- **Task instructions**
When you reach the listing, restate it word for word, leaving nothing out.

- **Supplied information**

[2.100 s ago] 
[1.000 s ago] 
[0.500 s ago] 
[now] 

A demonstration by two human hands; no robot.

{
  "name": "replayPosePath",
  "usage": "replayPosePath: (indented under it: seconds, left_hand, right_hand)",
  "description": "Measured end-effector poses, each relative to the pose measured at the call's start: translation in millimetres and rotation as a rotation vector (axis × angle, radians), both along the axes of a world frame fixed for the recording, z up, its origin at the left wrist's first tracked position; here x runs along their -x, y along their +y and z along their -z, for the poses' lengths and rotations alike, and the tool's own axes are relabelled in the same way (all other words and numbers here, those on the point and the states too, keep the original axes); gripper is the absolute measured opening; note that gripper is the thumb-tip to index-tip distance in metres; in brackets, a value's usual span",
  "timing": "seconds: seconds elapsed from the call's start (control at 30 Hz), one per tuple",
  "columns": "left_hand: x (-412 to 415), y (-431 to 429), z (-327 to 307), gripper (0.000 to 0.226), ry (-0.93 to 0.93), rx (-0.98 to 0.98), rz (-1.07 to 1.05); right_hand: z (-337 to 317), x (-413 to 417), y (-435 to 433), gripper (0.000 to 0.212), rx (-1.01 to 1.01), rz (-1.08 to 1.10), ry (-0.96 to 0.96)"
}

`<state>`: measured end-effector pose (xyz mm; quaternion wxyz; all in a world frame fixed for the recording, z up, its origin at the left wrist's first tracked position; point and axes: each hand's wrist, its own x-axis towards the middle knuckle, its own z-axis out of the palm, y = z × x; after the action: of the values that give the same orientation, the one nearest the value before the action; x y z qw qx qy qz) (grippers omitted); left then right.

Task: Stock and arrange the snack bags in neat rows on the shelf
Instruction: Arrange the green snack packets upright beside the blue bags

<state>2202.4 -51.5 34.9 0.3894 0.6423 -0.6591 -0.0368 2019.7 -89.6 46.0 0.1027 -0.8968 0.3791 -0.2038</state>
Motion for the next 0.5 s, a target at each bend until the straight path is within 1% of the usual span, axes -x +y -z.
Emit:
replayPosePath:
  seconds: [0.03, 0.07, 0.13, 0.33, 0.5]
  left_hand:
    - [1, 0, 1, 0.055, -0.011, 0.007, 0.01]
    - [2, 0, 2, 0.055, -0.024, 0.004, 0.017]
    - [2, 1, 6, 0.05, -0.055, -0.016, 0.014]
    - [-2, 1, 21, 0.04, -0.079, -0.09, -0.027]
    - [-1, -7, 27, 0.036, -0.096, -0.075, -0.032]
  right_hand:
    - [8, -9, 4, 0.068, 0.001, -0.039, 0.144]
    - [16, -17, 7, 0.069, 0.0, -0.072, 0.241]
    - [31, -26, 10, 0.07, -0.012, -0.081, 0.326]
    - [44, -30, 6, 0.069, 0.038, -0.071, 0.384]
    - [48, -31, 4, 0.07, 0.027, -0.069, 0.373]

- **Exercise result**
[2.100 s ago] 
[1.000 s ago] 
[0.500 s ago] 
[now] 

A demonstration by two human hands; no robot.

{
  "name": "replayPosePath",
  "usage": "replayPosePath: (indented under it: seconds, left_hand, right_hand)",
  "description": "Measured end-effector poses, each relative to the pose measured at the call's start: translation in millimetres and rotation as a rotation vector (axis × angle, radians), both along the axes of a world frame fixed for the recording, z up, its origin at the left wrist's first tracked position; here x runs along their -x, y along their +y and z along their -z, for the poses' lengths and rotations alike, and the tool's own axes are relabelled in the same way (all other words and numbers here, those on the point and the states too, keep the original axes); gripper is the absolute measured opening; note that gripper is the thumb-tip to index-tip distance in metres; in brackets, a value's usual span",
  "timing": "seconds: seconds elapsed from the call's start (control at 30 Hz), one per tuple",
  "columns": "left_hand: x (-412 to 415), y (-431 to 429), z (-327 to 307), gripper (0.000 to 0.226), ry (-0.93 to 0.93), rx (-0.98 to 0.98), rz (-1.07 to 1.05); right_hand: z (-337 to 317), x (-413 to 417), y (-435 to 433), gripper (0.000 to 0.212), rx (-1.01 to 1.01), rz (-1.08 to 1.10), ry (-0.96 to 0.96)"
}

`<state>`: measured end-effector pose (xyz mm; quaternion wxyz; all in a world frame fixed for the recording, z up, its origin at the left wrist's first tracked position; point and axes: each hand's wrist, its own x-axis towards the middle knuckle, its own z-axis out of the palm, y = z × x; after the action: of the values that give the same orientation, the one nearest the value before the action; x y z qw qx qy qz) (grippers omitted); left then right.

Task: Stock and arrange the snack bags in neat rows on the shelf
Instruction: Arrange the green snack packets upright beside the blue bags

<state>2202.4 -51.5 34.9 0.3894 0.6423 -0.6591 -0.0368 2019.7 -89.6 46.0 0.1027 -0.8968 0.3791 -0.2038</state>
Motion for the next 0.5 s, a target at each bend until the straight path is within 1% of the usual span, axes -x +y -z.
Emit:
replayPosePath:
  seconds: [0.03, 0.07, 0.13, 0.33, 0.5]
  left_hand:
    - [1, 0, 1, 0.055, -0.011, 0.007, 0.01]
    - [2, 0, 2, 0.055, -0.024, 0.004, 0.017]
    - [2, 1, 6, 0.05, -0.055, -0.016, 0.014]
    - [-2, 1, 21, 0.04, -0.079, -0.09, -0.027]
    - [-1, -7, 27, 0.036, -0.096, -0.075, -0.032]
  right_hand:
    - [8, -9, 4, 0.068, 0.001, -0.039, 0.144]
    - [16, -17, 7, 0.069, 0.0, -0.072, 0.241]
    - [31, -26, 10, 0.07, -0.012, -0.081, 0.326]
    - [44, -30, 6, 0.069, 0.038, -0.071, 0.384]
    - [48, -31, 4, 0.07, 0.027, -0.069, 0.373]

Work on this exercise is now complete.